● **ABOUT THIS EXERCISE**
Write the data out again, word for word.

● **DATA SEGMENT**
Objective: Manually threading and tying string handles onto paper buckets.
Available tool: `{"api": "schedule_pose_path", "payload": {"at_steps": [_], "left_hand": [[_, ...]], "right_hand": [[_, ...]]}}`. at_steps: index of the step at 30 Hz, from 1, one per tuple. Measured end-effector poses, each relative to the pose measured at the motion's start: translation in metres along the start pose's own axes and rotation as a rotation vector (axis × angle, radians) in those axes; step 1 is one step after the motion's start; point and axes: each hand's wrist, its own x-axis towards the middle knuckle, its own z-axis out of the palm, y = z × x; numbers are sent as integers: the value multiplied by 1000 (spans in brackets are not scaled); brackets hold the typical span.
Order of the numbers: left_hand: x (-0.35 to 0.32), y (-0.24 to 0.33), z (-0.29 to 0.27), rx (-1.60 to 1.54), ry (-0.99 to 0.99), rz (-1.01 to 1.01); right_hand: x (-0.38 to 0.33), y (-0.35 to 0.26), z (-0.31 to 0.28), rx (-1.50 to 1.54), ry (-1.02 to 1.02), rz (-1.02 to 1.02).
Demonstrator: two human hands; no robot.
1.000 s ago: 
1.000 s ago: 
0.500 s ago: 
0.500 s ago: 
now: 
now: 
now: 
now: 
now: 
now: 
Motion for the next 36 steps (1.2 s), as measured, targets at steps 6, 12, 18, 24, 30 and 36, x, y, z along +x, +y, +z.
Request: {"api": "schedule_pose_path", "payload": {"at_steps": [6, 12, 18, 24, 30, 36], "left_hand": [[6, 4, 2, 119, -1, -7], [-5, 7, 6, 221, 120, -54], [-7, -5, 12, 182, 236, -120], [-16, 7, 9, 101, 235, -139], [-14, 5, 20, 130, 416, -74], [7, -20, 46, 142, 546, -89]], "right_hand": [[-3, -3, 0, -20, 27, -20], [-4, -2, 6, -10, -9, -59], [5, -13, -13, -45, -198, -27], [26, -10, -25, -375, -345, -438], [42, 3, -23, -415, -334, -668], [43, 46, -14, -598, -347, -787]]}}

● **EXERCISE SOLUTION**
Objective: Manually threading and tying string handles onto paper buckets.
Available tool: `{"api": "schedule_pose_path", "payload": {"at_steps": [_], "left_hand": [[_, ...]], "right_hand": [[_, ...]]}}`. at_steps: index of the step at 30 Hz, from 1, one per tuple. Measured end-effector poses, each relative to the pose measured at the motion's start: translation in metres along the start pose's own axes and rotation as a rotation vector (axis × angle, radians) in those axes; step 1 is one step after the motion's start; point and axes: each hand's wrist, its own x-axis towards the middle knuckle, its own z-axis out of the palm, y = z × x; numbers are sent as integers: the value multiplied by 1000 (spans in brackets are not scaled); brackets hold the typical span.
Order of the numbers: left_hand: x (-0.35 to 0.32), y (-0.24 to 0.33), z (-0.29 to 0.27), rx (-1.60 to 1.54), ry (-0.99 to 0.99), rz (-1.01 to 1.01); right_hand: x (-0.38 to 0.33), y (-0.35 to 0.26), z (-0.31 to 0.28), rx (-1.50 to 1.54), ry (-1.02 to 1.02), rz (-1.02 to 1.02).
Demonstrator: two human hands; no robot.
1.000 s ago: 
1.000 s ago: 
0.500 s ago: 
0.500 s ago: 
now: 
now: 
now: 
now: 
now: 
now: 
Motion for the next 36 steps (1.2 s), as measured, targets at steps 6, 12, 18, 24, 30 and 36, x, y, z along +x, +y, +z.
Request: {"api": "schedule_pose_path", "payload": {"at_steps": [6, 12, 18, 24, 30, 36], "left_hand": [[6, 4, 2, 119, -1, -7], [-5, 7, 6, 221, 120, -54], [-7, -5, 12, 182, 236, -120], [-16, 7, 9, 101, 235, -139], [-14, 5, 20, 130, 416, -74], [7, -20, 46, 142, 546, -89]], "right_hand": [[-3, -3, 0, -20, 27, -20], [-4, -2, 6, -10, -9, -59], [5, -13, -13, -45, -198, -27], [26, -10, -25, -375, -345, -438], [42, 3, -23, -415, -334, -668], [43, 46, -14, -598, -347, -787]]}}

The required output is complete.